Feds Downgrade Mich. Nuclear Plant Over Safety

Published February 14, 2012 10:36PM (EST)

TRAVERSE CITY, Mich. (AP) — Federal regulators said Tuesday that safety violations at the Palisades nuclear power plant in southwestern Michigan had led them to downgrade the plant to a status held by just two others in the U.S.

The Nuclear Regulatory Commission assigns the more than 100 nuclear reactors in the U.S. to one of five categories based on their safety performance. Most are in the top-performing group. Palisades was bumped to the No. 2 category last month and now will join two others in the third category: the Perry Nuclear Power Plant's Unit 1 generator near Cleveland and the Susquehanna Nuclear Power Plant's Unit 1 generator in Berwick, Pa.

The only reactor that ranks lower is Browns Ferry Unit 1 near Athens, Ala., which is in the fourth category.

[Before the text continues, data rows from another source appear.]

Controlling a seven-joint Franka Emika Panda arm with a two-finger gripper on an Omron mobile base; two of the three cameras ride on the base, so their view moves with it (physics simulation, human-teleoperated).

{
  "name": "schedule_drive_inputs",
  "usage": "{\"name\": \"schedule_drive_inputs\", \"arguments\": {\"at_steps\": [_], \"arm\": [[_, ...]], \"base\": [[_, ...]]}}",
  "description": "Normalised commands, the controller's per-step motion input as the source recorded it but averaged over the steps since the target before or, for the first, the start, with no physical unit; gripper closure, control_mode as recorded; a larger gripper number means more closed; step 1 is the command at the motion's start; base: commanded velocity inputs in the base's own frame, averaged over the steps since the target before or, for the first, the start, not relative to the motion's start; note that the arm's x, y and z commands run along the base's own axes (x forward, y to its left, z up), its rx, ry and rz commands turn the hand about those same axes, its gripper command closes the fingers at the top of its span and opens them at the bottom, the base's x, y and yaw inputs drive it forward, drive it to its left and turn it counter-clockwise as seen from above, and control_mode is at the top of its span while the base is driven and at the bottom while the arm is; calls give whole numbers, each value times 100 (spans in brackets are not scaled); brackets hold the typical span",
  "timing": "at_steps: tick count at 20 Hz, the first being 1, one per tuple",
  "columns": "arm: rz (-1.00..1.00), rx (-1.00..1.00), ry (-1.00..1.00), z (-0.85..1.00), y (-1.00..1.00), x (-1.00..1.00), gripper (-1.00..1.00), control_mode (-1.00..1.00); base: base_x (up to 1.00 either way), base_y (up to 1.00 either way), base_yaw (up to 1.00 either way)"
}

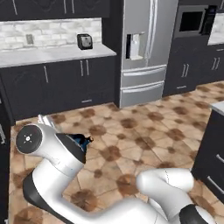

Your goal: The kettle is done boiling. Turn off the stove, then wait for 300 timesteps before moving the kettle to the dining table.

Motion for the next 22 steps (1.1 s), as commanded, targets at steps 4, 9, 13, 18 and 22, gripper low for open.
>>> {"name": "schedule_drive_inputs", "arguments": {"at_steps": [4, 9, 13, 18, 22], "arm": [[0, 0, 0, 0, 0, 0, 100, 100], [0, 0, 0, 0, 0, 0, 100, 100], [0, 0, 0, 0, 0, 0, 100, 100], [0, 0, 0, 0, 0, 0, 100, 100], [0, 0, 0, 0, 0, 0, 100, 100]], "base": [[-1, 0, -48], [0, 12, -46], [4, 25, -45], [13, 35, -40], [24, 45, -29]]}}
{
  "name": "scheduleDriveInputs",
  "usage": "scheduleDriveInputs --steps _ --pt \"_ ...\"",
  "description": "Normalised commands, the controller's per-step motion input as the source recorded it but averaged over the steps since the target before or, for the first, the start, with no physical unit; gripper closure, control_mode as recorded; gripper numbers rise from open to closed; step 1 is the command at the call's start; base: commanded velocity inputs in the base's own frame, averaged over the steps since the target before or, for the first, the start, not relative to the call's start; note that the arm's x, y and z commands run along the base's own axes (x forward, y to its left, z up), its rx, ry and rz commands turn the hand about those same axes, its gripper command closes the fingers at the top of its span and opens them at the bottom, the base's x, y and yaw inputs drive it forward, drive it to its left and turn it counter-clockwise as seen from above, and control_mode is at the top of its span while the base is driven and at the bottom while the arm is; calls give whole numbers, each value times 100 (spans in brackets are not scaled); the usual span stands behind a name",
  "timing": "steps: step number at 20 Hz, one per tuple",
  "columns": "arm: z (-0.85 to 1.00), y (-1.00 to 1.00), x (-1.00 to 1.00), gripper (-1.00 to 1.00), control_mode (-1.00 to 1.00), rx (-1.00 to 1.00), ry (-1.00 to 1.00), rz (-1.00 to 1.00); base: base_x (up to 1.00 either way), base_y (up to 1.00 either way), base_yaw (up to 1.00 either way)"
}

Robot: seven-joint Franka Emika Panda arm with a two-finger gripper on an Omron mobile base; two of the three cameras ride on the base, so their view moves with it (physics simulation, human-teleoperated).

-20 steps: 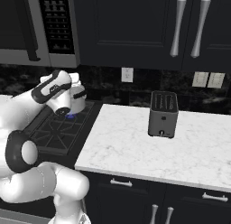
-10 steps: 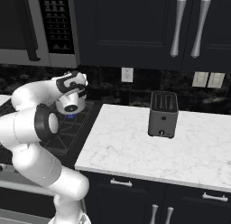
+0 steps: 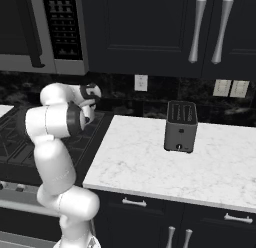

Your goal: Put the bell pepper and sweet potato in the pot. Retrieve the spatula and lightly stir the vegetables in the pot.

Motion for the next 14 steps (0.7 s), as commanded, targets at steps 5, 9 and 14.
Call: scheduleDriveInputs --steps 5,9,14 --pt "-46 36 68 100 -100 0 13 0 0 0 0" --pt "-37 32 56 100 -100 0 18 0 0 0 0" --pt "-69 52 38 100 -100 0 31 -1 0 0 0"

Palisades' demotion means the plant will get closer scrutiny from regulators and will undergo a team inspection to determine whether staffers understand what caused their violations and have taken steps to prevent them from happening again, Nuclear Regulatory Commission spokeswoman Prema Chandrathil said.

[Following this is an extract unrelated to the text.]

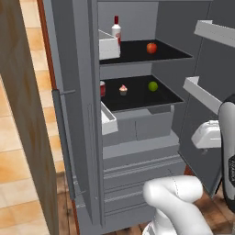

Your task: Place the tupperware on the top shelf of the fridge. Make space for the tupperware among the existing items by rearranging them on the shelves if needed. Close the fridge door when finished.

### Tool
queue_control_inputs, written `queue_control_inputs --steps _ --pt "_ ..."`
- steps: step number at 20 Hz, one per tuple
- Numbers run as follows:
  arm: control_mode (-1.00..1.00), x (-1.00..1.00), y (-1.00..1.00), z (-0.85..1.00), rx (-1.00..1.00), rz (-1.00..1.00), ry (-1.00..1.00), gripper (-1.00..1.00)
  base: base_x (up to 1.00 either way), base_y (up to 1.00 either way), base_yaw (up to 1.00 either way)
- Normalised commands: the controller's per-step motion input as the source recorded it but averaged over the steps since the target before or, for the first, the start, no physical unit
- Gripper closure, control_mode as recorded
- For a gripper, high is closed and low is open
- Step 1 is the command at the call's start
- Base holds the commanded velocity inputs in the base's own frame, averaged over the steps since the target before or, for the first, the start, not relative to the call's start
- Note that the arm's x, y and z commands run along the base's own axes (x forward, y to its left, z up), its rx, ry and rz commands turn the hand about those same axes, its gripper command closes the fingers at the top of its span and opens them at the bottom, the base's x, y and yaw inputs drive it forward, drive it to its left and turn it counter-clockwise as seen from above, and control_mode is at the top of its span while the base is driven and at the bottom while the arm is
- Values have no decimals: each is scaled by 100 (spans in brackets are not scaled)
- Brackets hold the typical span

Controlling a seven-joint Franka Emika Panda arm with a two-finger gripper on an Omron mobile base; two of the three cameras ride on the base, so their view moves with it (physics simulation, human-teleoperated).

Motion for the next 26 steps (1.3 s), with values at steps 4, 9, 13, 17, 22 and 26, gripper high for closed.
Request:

Despite the findings, the commission remains confident the plant does not pose a danger to nearby residents, Chandrathil said.

"If the plant was not operating safely, we would not hesitate to shut them down," she said.

Located in Van Buren County's Covert Township on the Lake Michigan shoreline, Palisades is owned by New Orleans-based Entergy Corp.

Palisades spokesman Mark Savage said the plant was cooperating fully with the commission and had accepted the agency's findings about two violations last year and one in 2009 that caused the downgraded status.

One was a Sept. 25 electrical fault caused by plant workers that caused the reactor and half of the control room indicators to shut down and triggered safety systems that actual plant conditions did not justify, the commission said. Agency investigators described the incident as having "substantial safety significance."

The other was the failure of a water pump that cools safety equipment. It resulted from cracking of one of the couplings that hold together rods in the cooling system. The same failure had happened in 2009, and the commission said an inspection showed the plant hadn't done enough to prevent a recurrence.

The agency designated that event as having "low to moderate" significance.

Savage said Palisades has since replaced all 21 of the couplings, not just the one that failed.

"The things we had violations for were equipment issues or things that happened during maintenance of equipment," he said. "The plant continued to operate safely even when all of these activities were ongoing."

The commission has scheduled a public meeting for Feb. 29 in nearby South Haven to discuss the plant's performance, Chandrathil said.

Beyond Nuclear, an activist group, said the commission should shut down the plant.

"The grass-roots environmental movement of the Great Lakes will do all it can to shine a spotlight on the grave risks at Palisades," said Kevin Kamps, the group's radioactive waste specialist.